Even experienced runners like Mr. Waske hit snags. He and his friends were setting a scorching pace when they ran into a dead end.

"We've got giant sandstone pillars on each side," Mr. Waske said, recalling the stony cul-de-sac. "As soon as we hit it, we said, 'What did we do? Maybe we missed something.' "

They searched for a way out with their headlamps before realizing that a marker had been moved. They soon got back on track by following music wafting over from the finish line.

"It's easy to get turned around back in there," said Jake Goldsborough, director of race productions at Fleet Feet Sports in St. Louis, who had spent several days setting up the nearly 3-mile course. He remedied the situation by grabbing a sledgehammer and banging a spike into a sandstone pillar to post caution tape to guide runners.

More than an hour later, as Mr. Waske and his friends sipped on post-race beers, more than two-dozen college students bounded off in some of the last waves of the day.

Among them: Andrew O'Sullivan, a freshman at Washington University in St. Louis and the vice president of the school's running club.

The shirtless 19-year-old neglected to bring a headlamp, instead toting a dinky LED flashlight his mother had put in his Christmas stocking. "Lucky it was waterproof," he said. "There were times when it was fully submerged."

The water just a few hundred yards from the start took its toll on him. "It was kind of demoralizing to hit that right at the start," he said. "I was expecting to hit some other obstacles first and kind of ease into the race."

Ms. Tyler's fear of the water also proved daunting. "At certain parts, it was up to my chest because I'm so short," she said. It took her breath away.

As Mr. O'Sullivan hurdled rock walls and ducked through old pipes, racers from prior waves gathered for beers near a DJ at the post-race party. There, in a blue Hawaiian shirt, sat Tom Kerr, owner of the cave known as the Crystal City Underground complex. He hosts barge rides on the cave's lake, various sporting events and parties that sometimes clash with aboveground authorities.

"I got no roof costs," he said smiling. "Buildings have pipes that can freeze and break in the winter; I've got none of that."

In early February, a municipal judge found Mr. Kerr guilty of holding improperly planned underground "raves" in the cave last year.

He says he will appeal the ruling, arguing that since it is a cave it should be regulated not by local authorities, but by Missouri mining officials.

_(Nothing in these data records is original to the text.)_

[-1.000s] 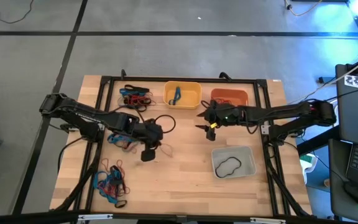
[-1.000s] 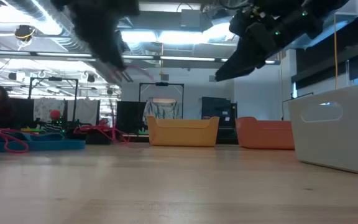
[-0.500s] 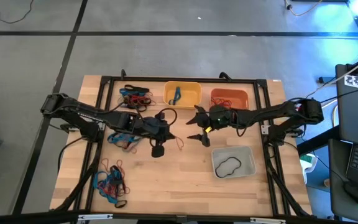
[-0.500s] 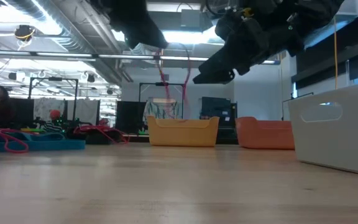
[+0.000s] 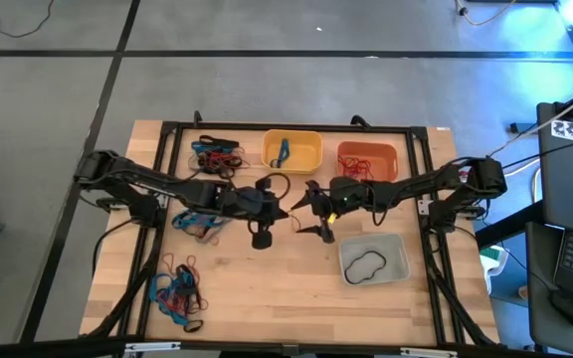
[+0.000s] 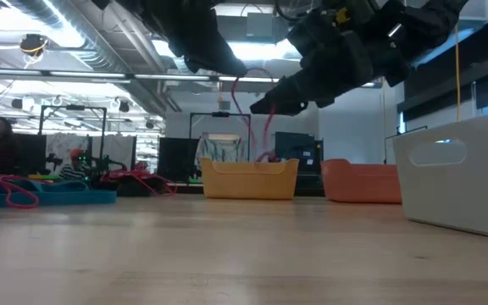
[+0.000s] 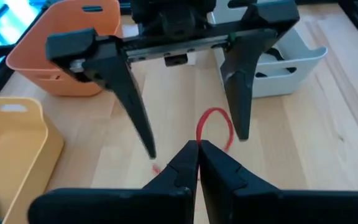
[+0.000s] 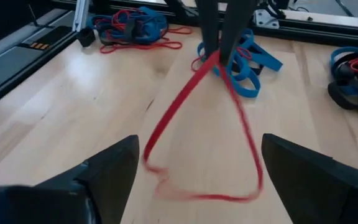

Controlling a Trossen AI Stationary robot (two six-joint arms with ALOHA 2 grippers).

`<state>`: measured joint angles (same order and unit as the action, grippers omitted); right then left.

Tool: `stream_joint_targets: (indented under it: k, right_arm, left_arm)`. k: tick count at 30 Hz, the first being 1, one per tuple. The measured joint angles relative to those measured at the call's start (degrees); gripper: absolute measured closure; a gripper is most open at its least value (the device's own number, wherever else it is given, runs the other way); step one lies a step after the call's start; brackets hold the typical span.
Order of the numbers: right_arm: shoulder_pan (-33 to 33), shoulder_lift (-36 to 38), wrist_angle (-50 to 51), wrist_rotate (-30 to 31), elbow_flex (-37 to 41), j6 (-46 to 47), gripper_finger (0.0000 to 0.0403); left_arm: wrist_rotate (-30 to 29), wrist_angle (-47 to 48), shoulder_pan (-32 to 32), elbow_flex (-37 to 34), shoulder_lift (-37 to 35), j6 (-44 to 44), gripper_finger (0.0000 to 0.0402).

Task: Sort rubber bands into baskets
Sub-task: Put the red rubber band into the orange bin

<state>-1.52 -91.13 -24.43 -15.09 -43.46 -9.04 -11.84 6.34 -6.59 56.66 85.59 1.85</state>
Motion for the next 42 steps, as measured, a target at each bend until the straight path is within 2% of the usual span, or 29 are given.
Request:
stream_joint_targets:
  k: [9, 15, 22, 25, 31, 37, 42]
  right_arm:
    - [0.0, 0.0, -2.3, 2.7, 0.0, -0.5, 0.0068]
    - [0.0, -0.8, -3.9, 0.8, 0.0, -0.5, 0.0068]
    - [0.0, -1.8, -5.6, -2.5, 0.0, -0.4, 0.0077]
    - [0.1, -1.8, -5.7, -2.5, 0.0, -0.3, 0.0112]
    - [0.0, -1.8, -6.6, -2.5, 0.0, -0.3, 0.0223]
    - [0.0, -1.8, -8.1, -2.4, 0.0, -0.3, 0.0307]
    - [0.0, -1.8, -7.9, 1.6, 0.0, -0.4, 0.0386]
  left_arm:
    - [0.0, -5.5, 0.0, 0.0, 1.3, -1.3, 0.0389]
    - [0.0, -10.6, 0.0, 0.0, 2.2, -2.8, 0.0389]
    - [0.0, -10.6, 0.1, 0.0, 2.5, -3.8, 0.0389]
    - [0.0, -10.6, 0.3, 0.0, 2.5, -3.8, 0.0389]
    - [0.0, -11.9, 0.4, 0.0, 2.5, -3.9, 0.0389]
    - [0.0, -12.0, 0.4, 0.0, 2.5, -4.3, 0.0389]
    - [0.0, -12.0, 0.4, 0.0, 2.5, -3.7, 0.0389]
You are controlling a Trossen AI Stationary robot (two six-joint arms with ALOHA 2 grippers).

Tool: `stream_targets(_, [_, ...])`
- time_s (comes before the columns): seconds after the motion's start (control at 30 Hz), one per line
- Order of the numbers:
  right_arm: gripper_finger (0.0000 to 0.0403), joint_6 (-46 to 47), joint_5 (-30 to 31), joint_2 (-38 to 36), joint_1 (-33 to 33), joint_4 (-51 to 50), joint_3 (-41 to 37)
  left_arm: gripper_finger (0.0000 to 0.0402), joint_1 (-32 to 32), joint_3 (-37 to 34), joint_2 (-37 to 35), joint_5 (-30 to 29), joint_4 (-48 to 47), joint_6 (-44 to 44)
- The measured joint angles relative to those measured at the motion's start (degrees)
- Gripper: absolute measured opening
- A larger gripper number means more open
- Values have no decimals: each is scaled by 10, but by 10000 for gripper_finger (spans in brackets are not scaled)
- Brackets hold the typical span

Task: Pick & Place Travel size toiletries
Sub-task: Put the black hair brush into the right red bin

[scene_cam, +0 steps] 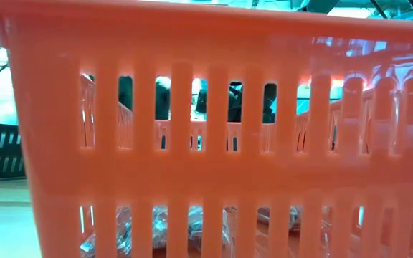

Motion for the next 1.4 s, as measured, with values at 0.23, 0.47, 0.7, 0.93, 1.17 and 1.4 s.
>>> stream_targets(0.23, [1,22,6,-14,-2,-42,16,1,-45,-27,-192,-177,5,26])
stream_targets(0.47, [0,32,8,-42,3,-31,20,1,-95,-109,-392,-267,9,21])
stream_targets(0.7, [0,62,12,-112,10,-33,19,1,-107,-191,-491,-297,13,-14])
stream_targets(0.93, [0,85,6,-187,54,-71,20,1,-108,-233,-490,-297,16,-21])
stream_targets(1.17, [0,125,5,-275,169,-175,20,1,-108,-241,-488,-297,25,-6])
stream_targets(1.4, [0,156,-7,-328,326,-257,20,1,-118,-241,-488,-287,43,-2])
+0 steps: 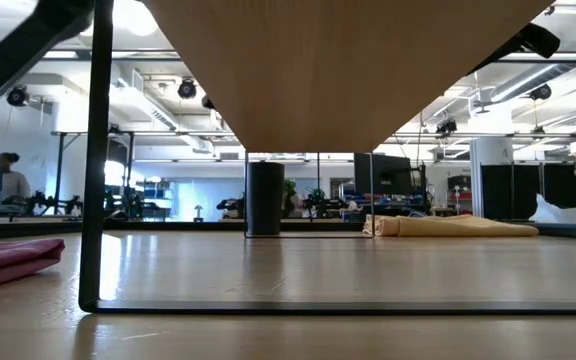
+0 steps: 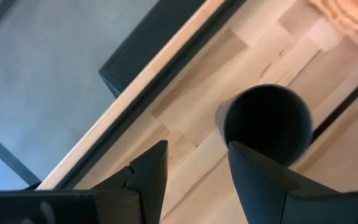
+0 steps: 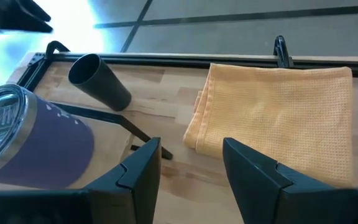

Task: Stack small to large cups/mugs on shelf
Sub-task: Put the black cup on the shelf

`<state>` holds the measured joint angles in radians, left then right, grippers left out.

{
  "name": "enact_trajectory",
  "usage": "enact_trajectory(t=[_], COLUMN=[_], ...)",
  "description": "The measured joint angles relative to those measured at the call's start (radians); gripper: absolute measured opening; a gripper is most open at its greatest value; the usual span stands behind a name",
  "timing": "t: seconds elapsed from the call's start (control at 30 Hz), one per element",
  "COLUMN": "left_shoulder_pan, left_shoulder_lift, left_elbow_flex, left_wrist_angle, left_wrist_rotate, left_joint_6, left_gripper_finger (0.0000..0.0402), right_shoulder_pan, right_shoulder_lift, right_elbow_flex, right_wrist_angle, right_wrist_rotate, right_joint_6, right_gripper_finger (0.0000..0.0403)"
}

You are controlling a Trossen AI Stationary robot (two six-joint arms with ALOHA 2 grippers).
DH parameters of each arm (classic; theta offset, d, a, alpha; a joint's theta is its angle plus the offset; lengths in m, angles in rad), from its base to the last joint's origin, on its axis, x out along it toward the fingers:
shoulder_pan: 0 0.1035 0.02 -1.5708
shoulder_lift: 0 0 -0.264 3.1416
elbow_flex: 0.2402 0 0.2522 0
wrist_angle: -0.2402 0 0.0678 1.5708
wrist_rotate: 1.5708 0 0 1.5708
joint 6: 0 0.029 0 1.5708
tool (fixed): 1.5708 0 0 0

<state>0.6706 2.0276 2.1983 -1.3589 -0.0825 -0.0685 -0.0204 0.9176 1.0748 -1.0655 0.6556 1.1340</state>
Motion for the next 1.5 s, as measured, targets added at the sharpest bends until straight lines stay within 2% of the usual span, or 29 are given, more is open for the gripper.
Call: enact_trajectory(t=[0.23,0.5,0.7,1.0,1.23,1.5], left_shoulder_pan=[0.0,-0.005,-0.009,-0.011,-0.034,-0.051], left_shoulder_lift=[0.11,0.165,0.157,0.079,0.077,0.079], left_elbow_flex=[0.0,0.006,0.003,0.003,-0.001,-0.107], left_wrist_angle=[0.005,0.017,0.031,0.055,0.058,0.097], left_wrist_rotate=[0.002,0.039,0.054,0.056,0.091,0.088], left_joint_6=[0.001,0.003,0.004,0.01,0.002,0.003], left_gripper_finger=[0.0155,0.0155,0.0155,0.0155,0.0155,0.0155], right_shoulder_pan=[0.0,0.0,0.0,0.0,0.0,0.0], right_shoulder_lift=[0.0,0.0,0.0,0.0,0.0,0.0], right_elbow_flex=[0.0,0.0,0.0,0.0,0.0,0.0], right_wrist_angle=[-0.002,-0.006,-0.029,-0.031,-0.031,-0.03], right_wrist_rotate=[0.0,0.0,0.0,0.01,0.019,0.019], right_joint_6=[0.018,0.026,0.037,0.037,0.037,0.044], right_gripper_finger=[0.0166,0.0166,0.0166,0.0166,0.0167,0.0167])
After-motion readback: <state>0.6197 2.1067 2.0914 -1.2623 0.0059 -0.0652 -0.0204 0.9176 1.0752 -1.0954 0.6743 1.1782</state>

Meanwhile, Mr. O'Sullivan headed for the finish.

"I had pure excitement and adrenaline running through my body and had my flashlight ready," Mr. O'Sullivan said later. He vaulted over a waist-high wall and scrambled up a ladder, leaping from the top to save time. "I didn't get turned around too much."

He finished in just over 16 minutes, beating Mr. Waske by a minute, topping Mr. Bourbonnais, and winning the race. He and his 26 teammates didn't even wait for the awards ceremony. They just hurried to their cars and headed off for lunch.

Mr. Waske, still in the cave sharing beers with his friends, took his seventh place finish in stride.

"As it catches on, you start to attract people like the running team from Wash U," he said. "We'll always be ready to give it a go next year. Maybe they can throw in some more obstacles."